Kayslılar Kuteybenin görevden alınmadığını zannediyorlardı. Yezid Horasana gelince, Süleyman Kuteybenin durumunu araştırmasını, eğer Kayslılar Kuteybenin azledilmediğine dair delil getirebilirlerse, Onun yerine Vekii bağlamasını emretti. Muhalled bin Yezid Merve varınca Veki Onu ve arkadaşlarını hapsedip babası gelmeden önce hepsine de işkence yaptırdI.
Vekiin Horasan Valiliği, dokuz veya on ay sürmüştür. Sonra Yezid bu yılda Horasana gelmiş, Şam ehlini ve Horasanlı bir grup halkı kendine yaklaştırmıştır. Nehai bin Tevsia bu hususta şöyle der:
Biz bir emirden ümit ettiğimizi Yezidden etmiyorduk; Bu konuda yanıldık ve zahid yaşayışından vazgeçtik. Bir emir (vali) bize insaflı davranmazsa, aslanlar gibi kükreyerek üzerine yürürüz.
Ey Yezid! Sen bize dön ve bizi köleler gibi yaşamaktan kurtar. Biz geliyoruz, bizden yüz çevriliyor.
Hiç bir şey almadan geri dönüyoruz, şu surat asma ve yüz çevirme ne demek oluyor.
Bu yıl hac emirliğini Süleyman bin Abdülmelik yapmıştır.

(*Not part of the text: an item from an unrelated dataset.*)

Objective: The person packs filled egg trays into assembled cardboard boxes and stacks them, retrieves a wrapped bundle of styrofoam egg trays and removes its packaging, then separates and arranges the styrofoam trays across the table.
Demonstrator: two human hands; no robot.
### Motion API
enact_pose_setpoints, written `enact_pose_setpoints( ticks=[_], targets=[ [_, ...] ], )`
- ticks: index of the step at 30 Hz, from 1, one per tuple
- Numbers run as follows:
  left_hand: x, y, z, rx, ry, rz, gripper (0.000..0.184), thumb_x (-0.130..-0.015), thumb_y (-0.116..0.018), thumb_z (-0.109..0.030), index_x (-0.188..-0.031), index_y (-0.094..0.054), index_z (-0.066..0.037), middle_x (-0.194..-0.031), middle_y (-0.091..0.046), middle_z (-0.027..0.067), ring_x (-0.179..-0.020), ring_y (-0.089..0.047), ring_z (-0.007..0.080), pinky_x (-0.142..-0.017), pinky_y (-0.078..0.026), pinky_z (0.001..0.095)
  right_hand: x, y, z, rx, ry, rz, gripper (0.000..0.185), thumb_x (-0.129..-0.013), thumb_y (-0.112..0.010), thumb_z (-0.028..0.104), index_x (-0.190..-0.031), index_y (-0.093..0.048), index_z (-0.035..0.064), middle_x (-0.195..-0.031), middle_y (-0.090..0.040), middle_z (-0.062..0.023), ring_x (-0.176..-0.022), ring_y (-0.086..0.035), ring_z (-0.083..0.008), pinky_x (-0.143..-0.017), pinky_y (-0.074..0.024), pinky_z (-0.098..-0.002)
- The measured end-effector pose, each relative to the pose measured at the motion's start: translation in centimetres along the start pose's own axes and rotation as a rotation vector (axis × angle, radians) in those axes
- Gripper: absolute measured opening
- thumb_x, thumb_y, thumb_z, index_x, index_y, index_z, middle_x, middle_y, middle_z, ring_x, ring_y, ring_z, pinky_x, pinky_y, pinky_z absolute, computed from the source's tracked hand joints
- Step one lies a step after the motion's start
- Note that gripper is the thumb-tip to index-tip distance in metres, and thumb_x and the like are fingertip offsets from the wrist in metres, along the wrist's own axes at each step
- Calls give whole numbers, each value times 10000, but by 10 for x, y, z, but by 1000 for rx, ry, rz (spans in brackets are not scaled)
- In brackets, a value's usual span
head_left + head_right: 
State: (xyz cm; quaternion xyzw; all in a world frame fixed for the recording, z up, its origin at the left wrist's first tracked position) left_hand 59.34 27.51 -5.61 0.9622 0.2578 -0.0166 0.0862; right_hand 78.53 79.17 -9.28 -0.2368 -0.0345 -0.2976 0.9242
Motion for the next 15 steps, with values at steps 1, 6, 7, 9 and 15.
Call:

Ordu göndermiş, oğlu Davudu Saifede görevlendirmiş, Kadın Kalesi (Hısnul-Mere) fethedilmiştir.
Mesleme Vaddahiyye topraklarında savaşmış ve Vaddfıhiye hükümdarı Vaddahın ele geçirmiş olduğu kaleyi yeniden fethetmiştir.
Ömer bin Hübeyre denizden gelerek Anadoluda (Arz-ı Rılm) savaşmış ve kışı burada geçirmiştir.
Bu yıl hac emirliğini Süleyman bin Abdülmelik yapmıştır.
Davud bin Talha el-Hadremi Mekkedeki görevinden bu yıl içinde azledilmiş, bu görevde altı ay kalabilmiştir. Yerine Abdülaziz bin Abdullah bin Halid getirilmiştir.
Endülüsü fetheden Musa bin Yesar bu yılda ölmüştür. Ölümü Süleyman bin Abdülmelik ile beraber Mekke yolunda iken vuku bulmuştur.
Kays bin Ebi Hazim el-Beceli bu yılda ölmüştür. Öldüğünde yaşı yüzün üzerinde idi. Müslüman olmak için Peygambere gelmiş, vefat ettiğini öğrenmişti. Aşere-i Mübeşşereden hadis rivayet etmiştir. Abdurrahman bin Avfdan hadis rivayet etmediği ve ömrünün sonlarına doğru aklını kaybettiği, bunadığı söylenmiştir.
Eşcanın mevlası Salim bin Ebil-Cad da bu yılda vefat etmiştir. Adı Rafıdir.